Biophilic Design: A Healthy Dose of Nature

Written by 
  • Fran Hegeler

  • Reema Nagpal LEED AP BD+C, WELL AP

08/22/2023 | 2 min. read | Insights

A sunlit terrace atop 1 West Santa Clara uses natural materials, patterns, and native landscaping to create a series
of outdoor meeting and restorative spaces for the building users.

As we focus on sustainability and conservation in design, it is important to acknowledge the connection between humans and nature: our health is inextricably linked. So, while we make design decisions to advance a more regenerative environment, it turns out designing with nature is good for us, too.

Research shows that access to nature can reset our mood, improve our focus, and recharge our energy. And with an increasingly urbanized population (coupled with ever-growing screen time), reconnecting people to nature is crucial for health and well-being.

Biophilic design is one of many ways that architects can make a difference.

What is biophilic design?

E.O. Wilson, Harvard University socio-biologist and conservationist, popularized the word ‘biophilia,’ which he defines as “the urge to affiliate with other forms of life”. Essentially, the concept of biophilic design is centered around the idea that integrating nature into the built environment can have positive effects on human health and well-being—an approach advocated by our sustainability team.

People are drawn to nature, and buildings throughout history and in all regions of the world, have employed the healing effect of biophilia.
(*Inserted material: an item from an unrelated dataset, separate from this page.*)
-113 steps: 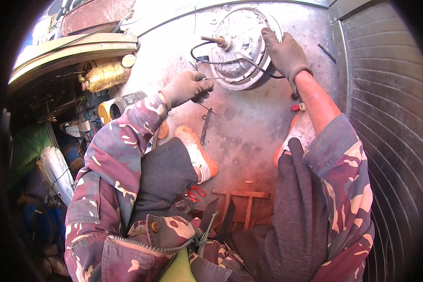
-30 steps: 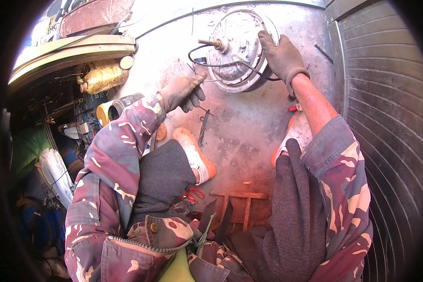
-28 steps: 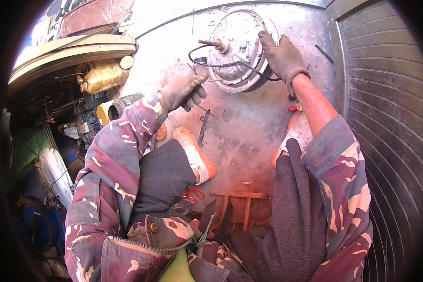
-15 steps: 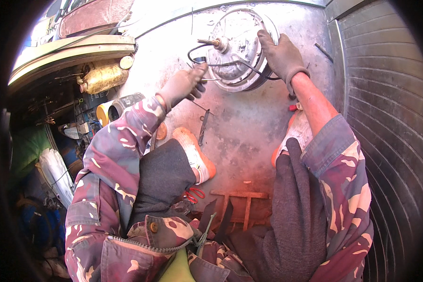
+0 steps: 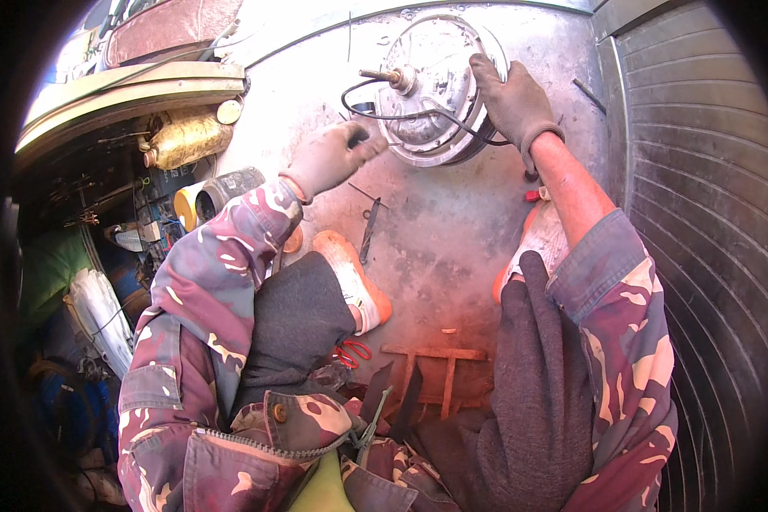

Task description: The person sits on the floor and uses a screwdriver to adjust components on a circular motor. They repeatedly tighten or loosen screws and manipulate wires attached to the motor throughout the clip.

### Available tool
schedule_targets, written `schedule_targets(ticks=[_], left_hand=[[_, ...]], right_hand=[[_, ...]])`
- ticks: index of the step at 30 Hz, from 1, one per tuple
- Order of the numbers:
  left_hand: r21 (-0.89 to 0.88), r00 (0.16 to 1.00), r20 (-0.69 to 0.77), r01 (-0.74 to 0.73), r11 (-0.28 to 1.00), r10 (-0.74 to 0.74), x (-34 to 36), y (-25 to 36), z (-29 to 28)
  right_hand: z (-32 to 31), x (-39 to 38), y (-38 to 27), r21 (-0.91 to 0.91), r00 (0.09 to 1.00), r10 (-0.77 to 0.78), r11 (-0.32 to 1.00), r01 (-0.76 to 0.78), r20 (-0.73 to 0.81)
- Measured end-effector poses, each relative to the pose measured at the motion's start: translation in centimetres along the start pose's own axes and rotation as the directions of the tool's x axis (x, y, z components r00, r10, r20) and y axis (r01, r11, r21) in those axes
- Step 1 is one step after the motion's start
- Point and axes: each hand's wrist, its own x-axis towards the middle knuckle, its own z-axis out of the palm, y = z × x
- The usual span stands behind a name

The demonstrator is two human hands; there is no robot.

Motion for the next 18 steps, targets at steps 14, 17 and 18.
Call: schedule_targets(ticks=[14, 17, 18], left_hand=[[0.299, 0.881, -0.064, -0.432, 0.851, 0.469, 0.3, 0.5, 0.0], [-0.03, 0.996, -0.02, -0.092, 0.995, 0.091, 0.6, 1.1, -0.4], [-0.178, 0.996, 0.052, 0.08, 0.981, -0.071, 0.7, 1.3, -0.5]], right_hand=[[-0.1, -0.1, -0.2, -0.023, 1.0, 0.009, 1.0, -0.009, 0.007], [-0.2, -0.2, -0.2, -0.043, 1.0, 0.007, 0.999, -0.007, -0.003], [-0.2, -0.3, -0.2, -0.047, 1.0, 0.002, 0.999, -0.002, -0.006]])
Gardens, for example, were an essential element in European infirmaries, and are believed to support the healing process.”
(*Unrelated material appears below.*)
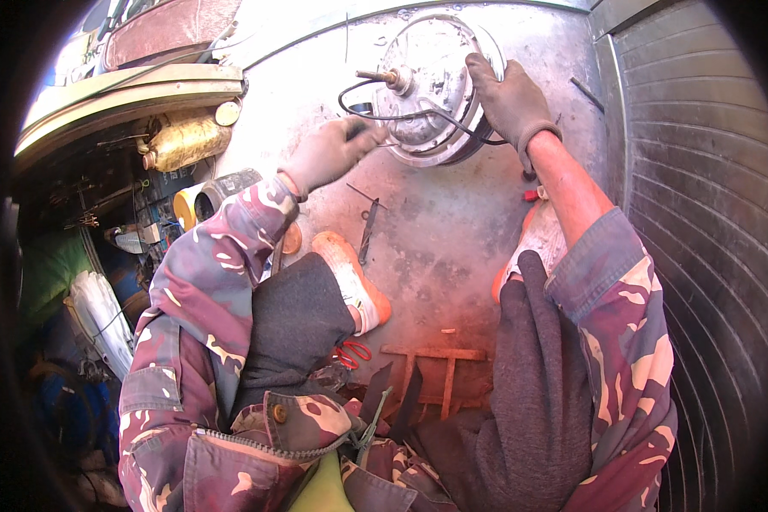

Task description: The person sits on the floor and uses a screwdriver to adjust components on a circular motor. They repeatedly tighten or loosen screws and manipulate wires attached to the motor throughout the clip.

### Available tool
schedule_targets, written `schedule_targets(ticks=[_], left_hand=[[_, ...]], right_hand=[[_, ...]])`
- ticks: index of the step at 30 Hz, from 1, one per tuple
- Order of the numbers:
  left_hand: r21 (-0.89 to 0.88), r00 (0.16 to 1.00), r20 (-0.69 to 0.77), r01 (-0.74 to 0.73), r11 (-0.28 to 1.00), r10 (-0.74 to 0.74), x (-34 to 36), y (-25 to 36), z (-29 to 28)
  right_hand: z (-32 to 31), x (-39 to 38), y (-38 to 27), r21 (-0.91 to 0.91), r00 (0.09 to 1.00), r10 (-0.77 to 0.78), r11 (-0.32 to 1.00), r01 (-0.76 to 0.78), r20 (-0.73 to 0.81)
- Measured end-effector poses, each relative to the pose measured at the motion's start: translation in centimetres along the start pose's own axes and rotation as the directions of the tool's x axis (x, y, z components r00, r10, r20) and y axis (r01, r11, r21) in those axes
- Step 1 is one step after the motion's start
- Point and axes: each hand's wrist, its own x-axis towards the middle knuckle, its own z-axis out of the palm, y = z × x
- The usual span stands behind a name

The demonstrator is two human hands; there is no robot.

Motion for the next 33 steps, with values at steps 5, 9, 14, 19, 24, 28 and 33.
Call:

Kenny Hung AIA, LEED AP BD+C, WELL AP, Fitwel Amb

Senior Associate | Director of Sustainable Design

Biophilic design—a good investment

Research indicates there are many benefits of biophilia, and they can have direct influence on mood and even workplace performance. If daylighting is good, views of nature are even better.

Companies spend 90% of their business operating costs on their employees, including salaries and benefits. So, even a modest improvement in employee health or productivity can have a huge financial implication for employers.

A case study done at the Sacramento Municipal Utility District’s LEED Gold certified call center in California confirms the influence of visual connection to nature. It was found that all the employees had great access to daylight, but the workstations were perpendicular to the window which made it difficult for the occupants to see the views outside without moving their chairs. When the workstations were repositioned at an angle such that employees could see the trees in their peripheral vision, the $1,000 investment led to a 6% gain in call handling efficiency. (LEED v4 Practices, Certification and Accreditation Handbook)

DES’s sustainability team shares research and ideas with our designers to infuse the early phases of project design with inspiration and technical innovation. Educating the team and planting seeds early in a project’s development has a positive impact. And integrating nature has a lot of benefits.


Biophilic design principles provide a practical and inspiring way to design spaces and structures that restore and enhance our connection to nature. The result is spaces that foster a sense of belonging and comfort for people—and that can also enhance performance.”

Reema Nagpal LEED AP BD+C, WELL AP

Wellness Practice Lead

At DES, we look to this biophilic framework as we approach the design of our work at many scales. Here are some examples drawn from our projects:

This urban oasis uses “fallen” coastal live oak trees as both design theme and materials for a new green space in a small office development. Salvaged wood was given new life in the design of benches.

This flexible, daylit space at Skyline College offers a healthy dose of nature through its expansive view, which also gives physical expression to education’s ability to expand one’s horizon.

  • Adding life and vibrance to a once-dark basement, the outdoor atrium at 1 West Santa Clara provides a respite from the workday. Visible from every floor of the four-story adaptive reuse, the space performs double duty as inhabitable gathering space and lightwell.

Whether we are designing campus landscapes, distinctive buildings, or the spaces within them, the decisions we make as designers can have healthy outcomes—for people as well as the environment.”